Work request: List the lines of this listing that hold the word "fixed".

***

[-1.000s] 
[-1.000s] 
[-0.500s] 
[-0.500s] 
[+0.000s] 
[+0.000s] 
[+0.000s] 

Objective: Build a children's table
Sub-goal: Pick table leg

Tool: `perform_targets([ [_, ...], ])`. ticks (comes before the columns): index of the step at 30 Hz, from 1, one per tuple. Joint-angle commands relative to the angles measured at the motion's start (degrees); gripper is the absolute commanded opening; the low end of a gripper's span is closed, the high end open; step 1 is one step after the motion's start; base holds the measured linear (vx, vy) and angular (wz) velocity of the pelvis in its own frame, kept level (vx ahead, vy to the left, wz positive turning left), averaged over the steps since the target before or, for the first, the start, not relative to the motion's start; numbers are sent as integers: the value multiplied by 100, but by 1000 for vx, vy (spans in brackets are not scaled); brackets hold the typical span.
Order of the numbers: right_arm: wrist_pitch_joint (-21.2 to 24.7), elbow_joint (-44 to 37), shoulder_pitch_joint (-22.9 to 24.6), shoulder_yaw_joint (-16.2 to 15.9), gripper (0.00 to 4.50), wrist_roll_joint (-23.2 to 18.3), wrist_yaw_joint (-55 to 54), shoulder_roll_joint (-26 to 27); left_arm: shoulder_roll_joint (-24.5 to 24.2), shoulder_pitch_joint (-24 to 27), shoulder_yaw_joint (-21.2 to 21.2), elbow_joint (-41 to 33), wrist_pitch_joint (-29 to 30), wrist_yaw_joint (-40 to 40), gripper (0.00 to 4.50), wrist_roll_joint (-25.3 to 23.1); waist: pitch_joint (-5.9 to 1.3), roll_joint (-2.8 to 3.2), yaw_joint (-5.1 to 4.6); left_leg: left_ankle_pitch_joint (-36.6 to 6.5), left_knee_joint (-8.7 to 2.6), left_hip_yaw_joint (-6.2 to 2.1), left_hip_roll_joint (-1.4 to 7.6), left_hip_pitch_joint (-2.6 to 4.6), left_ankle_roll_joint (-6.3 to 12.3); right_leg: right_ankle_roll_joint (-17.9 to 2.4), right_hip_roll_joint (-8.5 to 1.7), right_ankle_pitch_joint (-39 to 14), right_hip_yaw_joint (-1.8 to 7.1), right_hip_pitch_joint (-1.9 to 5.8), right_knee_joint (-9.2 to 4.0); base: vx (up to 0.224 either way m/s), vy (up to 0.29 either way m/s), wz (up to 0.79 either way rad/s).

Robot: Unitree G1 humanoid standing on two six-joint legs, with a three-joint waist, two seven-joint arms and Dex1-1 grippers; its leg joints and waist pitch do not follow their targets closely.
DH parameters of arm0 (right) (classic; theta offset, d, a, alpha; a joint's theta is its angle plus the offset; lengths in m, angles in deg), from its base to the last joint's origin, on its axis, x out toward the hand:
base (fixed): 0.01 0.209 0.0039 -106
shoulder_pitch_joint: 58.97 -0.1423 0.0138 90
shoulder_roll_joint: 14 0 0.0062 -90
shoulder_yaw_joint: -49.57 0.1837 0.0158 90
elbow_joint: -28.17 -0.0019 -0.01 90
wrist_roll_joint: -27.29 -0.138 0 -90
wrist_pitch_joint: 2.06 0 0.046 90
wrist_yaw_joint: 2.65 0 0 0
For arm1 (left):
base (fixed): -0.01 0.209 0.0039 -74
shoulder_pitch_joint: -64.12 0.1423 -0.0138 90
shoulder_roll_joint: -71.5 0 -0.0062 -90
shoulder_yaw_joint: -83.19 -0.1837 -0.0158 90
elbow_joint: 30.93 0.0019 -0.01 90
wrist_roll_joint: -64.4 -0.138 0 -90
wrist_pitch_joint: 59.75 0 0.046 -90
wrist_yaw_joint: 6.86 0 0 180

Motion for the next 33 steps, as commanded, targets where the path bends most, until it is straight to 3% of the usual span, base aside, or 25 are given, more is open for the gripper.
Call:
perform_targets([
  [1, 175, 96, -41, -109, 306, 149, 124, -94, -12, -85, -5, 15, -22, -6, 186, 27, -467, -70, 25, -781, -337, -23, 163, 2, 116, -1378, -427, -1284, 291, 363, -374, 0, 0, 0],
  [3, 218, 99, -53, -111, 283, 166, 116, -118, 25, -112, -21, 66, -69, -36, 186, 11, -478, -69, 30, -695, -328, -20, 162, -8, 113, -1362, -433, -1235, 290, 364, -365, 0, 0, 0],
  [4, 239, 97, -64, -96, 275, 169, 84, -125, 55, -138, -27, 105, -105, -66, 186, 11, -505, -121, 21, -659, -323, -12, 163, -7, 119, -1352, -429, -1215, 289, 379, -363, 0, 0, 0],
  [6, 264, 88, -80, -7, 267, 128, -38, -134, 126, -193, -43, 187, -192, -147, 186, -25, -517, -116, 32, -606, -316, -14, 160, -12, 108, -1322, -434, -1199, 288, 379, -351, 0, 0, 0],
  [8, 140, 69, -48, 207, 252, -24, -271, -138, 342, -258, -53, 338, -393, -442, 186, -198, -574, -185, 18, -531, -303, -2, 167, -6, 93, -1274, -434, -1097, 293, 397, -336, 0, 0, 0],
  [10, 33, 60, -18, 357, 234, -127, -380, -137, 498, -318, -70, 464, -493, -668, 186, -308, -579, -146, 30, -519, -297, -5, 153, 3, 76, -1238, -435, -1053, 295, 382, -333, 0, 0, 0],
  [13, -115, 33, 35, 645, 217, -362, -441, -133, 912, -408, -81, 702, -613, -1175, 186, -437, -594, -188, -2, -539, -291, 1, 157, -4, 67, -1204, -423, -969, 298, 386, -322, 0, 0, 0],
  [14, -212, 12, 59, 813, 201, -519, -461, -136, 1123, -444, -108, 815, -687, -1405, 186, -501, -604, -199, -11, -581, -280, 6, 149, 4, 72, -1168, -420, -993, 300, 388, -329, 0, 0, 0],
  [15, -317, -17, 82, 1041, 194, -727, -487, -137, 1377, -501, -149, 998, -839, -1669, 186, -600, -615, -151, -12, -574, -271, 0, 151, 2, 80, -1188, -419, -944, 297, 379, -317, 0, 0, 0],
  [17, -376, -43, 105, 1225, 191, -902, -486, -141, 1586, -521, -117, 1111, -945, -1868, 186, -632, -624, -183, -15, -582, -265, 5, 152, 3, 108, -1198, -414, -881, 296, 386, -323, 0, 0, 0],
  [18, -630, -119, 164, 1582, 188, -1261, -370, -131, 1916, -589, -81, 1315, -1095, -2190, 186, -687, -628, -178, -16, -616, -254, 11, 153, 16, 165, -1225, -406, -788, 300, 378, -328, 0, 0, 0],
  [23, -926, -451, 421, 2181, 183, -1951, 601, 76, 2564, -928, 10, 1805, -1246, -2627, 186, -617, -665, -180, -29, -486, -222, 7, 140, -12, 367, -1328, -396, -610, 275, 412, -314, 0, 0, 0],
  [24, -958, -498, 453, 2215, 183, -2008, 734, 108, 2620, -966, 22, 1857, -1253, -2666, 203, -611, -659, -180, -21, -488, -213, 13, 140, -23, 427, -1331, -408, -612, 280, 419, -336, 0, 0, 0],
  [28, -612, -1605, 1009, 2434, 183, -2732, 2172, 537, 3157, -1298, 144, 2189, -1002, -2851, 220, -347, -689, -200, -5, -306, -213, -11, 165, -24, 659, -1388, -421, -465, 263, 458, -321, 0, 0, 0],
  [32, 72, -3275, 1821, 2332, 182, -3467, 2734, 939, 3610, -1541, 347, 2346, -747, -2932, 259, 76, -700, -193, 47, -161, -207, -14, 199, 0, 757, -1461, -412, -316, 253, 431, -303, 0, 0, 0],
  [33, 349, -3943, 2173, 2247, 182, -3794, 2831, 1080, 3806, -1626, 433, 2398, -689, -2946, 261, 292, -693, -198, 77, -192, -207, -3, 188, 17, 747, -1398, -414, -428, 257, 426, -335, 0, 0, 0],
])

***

The completed task:
base (fixed): 0.01 0.209 0.0039 -106
base (fixed): -0.01 0.209 0.0039 -74

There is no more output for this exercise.